La master class de management (numérique) de Michel Combes
La master class de management (numérique) de Michel Combes © DR

A l’occasion de la rencontre organisée par Altedia à l’occasion de la sortie d’Homo numericus au travail, Michel Combes, directeur des opérations d’Altice, a exposé sa vision. Pour lui, la formation joue un rôle clé pour faire du numérique un outil de transformation des entreprises.

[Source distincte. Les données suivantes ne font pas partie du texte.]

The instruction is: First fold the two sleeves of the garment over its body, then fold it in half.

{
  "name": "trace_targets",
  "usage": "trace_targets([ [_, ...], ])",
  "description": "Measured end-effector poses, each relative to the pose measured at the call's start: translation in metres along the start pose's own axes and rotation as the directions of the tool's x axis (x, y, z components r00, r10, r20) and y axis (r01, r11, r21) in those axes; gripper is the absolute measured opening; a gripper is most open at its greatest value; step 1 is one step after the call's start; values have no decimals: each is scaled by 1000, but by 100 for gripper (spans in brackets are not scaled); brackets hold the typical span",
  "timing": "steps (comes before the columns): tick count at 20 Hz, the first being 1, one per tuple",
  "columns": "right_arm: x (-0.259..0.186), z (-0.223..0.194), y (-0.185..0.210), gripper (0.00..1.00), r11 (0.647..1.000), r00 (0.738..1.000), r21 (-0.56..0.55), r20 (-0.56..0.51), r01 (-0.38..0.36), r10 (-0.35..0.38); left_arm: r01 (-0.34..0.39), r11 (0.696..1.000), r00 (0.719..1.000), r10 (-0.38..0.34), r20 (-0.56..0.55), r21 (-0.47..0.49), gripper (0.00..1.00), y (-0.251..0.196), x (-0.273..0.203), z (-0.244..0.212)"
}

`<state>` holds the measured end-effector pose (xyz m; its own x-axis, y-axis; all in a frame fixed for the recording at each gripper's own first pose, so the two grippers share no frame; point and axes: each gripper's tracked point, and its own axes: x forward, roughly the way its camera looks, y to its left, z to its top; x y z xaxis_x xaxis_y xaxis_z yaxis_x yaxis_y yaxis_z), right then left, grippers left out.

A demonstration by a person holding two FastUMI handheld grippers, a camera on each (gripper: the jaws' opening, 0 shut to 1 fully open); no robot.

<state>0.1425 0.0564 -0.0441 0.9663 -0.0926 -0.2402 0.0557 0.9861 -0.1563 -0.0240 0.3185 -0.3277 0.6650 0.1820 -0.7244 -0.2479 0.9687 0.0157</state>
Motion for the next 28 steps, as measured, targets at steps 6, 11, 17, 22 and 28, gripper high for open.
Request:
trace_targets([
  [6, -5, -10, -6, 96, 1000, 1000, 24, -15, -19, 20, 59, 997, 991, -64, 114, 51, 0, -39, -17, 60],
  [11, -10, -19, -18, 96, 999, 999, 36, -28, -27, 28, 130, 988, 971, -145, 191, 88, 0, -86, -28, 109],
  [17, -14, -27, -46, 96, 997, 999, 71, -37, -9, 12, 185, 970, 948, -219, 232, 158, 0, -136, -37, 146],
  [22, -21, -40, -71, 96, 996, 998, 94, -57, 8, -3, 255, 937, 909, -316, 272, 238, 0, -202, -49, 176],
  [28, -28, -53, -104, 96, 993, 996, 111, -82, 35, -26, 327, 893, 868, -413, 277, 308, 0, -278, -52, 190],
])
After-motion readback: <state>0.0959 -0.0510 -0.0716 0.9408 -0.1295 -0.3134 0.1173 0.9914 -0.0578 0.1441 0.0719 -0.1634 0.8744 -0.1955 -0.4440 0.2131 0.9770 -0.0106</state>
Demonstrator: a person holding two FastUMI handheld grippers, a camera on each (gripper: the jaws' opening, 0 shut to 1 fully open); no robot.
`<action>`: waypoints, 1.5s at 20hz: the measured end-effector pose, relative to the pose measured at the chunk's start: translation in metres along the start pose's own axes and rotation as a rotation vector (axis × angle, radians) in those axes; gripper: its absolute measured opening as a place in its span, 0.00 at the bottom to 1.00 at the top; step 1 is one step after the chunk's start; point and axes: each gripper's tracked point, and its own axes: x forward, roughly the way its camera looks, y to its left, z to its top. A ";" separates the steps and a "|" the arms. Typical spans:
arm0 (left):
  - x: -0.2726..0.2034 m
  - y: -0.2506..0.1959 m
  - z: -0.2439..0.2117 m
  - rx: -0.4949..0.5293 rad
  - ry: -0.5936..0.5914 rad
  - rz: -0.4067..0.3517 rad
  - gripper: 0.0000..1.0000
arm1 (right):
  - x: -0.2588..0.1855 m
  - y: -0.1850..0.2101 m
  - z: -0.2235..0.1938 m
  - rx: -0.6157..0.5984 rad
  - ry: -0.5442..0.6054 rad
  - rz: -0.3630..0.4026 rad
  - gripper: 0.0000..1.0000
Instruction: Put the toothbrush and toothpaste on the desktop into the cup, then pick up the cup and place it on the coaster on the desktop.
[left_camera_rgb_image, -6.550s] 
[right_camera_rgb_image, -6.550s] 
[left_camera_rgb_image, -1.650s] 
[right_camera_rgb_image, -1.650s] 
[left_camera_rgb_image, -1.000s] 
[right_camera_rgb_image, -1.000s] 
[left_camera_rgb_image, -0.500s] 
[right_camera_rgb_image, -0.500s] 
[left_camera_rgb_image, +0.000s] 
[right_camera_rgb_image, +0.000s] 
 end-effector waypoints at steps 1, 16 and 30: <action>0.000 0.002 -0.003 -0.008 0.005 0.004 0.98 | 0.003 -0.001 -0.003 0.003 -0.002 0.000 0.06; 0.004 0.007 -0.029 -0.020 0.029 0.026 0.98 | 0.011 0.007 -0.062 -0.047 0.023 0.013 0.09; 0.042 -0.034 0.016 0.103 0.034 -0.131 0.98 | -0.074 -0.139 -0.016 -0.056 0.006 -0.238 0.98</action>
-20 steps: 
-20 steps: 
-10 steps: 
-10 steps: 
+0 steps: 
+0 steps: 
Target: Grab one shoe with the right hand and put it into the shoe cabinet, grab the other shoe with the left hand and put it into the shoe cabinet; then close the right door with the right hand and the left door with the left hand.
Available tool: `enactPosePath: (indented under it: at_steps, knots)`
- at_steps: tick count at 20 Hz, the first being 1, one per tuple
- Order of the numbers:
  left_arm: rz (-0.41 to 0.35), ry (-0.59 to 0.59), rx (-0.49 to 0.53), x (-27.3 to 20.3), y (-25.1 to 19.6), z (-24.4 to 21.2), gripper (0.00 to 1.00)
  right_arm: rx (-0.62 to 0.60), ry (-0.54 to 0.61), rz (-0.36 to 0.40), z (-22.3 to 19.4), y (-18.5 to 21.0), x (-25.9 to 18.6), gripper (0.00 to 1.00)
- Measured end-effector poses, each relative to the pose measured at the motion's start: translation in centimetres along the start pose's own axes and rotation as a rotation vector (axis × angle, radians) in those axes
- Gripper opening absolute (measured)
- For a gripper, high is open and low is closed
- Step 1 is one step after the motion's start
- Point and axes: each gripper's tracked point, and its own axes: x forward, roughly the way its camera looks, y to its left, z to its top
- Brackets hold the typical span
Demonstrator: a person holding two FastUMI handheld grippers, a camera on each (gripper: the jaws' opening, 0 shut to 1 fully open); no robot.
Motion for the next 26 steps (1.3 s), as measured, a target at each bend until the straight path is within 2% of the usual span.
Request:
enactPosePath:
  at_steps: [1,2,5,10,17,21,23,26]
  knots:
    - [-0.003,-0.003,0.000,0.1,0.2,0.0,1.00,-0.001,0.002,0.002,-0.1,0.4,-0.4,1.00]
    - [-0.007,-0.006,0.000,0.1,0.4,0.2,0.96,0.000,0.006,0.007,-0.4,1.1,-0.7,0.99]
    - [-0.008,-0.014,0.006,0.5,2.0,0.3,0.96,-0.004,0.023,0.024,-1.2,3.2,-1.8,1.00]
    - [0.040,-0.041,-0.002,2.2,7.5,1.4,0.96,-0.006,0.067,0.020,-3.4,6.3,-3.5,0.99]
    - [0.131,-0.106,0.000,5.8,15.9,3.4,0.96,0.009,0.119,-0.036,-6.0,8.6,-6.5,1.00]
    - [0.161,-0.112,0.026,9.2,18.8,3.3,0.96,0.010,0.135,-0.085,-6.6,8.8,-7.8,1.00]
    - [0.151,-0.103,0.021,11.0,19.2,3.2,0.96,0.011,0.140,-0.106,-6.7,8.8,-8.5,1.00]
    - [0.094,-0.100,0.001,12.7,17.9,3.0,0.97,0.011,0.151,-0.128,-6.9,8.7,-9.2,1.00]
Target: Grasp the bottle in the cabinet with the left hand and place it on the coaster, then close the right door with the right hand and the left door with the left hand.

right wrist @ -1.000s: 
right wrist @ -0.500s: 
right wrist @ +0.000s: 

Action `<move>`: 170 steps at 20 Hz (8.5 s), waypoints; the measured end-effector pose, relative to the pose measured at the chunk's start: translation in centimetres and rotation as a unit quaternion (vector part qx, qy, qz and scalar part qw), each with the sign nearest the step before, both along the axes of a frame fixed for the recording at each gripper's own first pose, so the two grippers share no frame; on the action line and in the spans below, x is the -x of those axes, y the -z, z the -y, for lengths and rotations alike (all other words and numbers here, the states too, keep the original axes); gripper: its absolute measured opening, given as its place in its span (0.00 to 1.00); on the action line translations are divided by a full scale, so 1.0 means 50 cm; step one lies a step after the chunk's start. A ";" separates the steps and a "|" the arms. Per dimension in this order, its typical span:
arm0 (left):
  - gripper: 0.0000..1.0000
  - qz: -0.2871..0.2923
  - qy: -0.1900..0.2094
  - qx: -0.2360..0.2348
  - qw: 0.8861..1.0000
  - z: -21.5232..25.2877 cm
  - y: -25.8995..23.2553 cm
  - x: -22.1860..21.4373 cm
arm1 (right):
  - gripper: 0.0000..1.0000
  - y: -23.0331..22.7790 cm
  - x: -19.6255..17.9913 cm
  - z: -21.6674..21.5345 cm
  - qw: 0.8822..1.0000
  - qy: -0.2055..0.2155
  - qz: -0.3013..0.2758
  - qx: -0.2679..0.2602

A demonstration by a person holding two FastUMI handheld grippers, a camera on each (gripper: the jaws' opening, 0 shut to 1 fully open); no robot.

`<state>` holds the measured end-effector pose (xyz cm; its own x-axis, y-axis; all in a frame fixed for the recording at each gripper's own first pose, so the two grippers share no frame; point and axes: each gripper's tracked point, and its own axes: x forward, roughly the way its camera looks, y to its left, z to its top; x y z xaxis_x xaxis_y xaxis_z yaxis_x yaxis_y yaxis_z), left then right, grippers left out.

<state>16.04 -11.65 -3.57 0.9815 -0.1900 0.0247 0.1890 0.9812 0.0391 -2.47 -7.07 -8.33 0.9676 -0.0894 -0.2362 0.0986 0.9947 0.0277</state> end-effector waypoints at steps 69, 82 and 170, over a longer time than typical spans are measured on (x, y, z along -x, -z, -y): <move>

Du côté de la formation initiale, il a regretté que chaque fois qu’il rentre d’une école, il regrette que "les salles de classes n’ont pas tellement changé depuis 40 ans".  Et ce n’est pas la formation continue qui assure le rattrapage : "un effort moyen doit être produit maintenant", a estimé Michel Combes.

 

Un manager c'est aussi un entraîneur

Car, à l’heure du numérique, le rôle du manager change profondément. Désormais, il a un rôle proche de celui de l’entraîneur-sélectionneur : il doit être capable d’identifier ou de faire émerger les talents et de les faire travailler ensemble. Ainsi, Michel Combes a-t-il confié passer un tiers de son temps à choisir et à évaluer ses collaborateurs. "Cela n’a rien à voir avec leur rôle dans une entreprise hiérarchique traditionnelle", rappelle-t-il.

 

Le digital sonne-t-il le glas du management intermédiaire, comme on l’entend parfois, puisqu’il aplatit les hiérarchies ? Michel Combes ne le pense pas, car le manager intermédiaire, considère-t-il, est un intermédiaire pour relayer la vision des dirigeants auprès des équipes.

 

Mais cela n’épuise pas le travail du management. Le directeur des opérations d’Atlice souhaiterait qu’au sein de son groupe "se crée autant de start-up qu’il y a de projets". Selon lui, cet impératif est d’autant plus grand que c’est une demande forte des jeunes.

 

de la périlleuse culture du résultat

Rien d’étonnant donc si, pour lui, l’entreprise hiérarchique traditionnelle n’est plus. "Le top-down peut être très déresponsabilisant, explique-t-il, nous sommes en train de passer d’une culture de la surveillance à une culture du résultat." Si cela est facile à dire, le faire est plus compliquée, pour une raison rarement avouée par les top managers. Dans une culture du résultat, on fixe un objectif et on laisse les employés trouver la solution. Or, explique Michel Combes, "on est parfois tenté de dire directement comment faire pour gagner du temps."  Ce serait faire fausse route, car il faut mettre tout le monde en situation "d’avoir des idées".

 

Croire que le numérique va garantir mécaniquement un fonctionnement plus fluide des entreprises est une impasse. "Le numérique est un facilitateur, il ne saurait se substituer aux actes de management", a conclu le directeur des opérations d’Altice.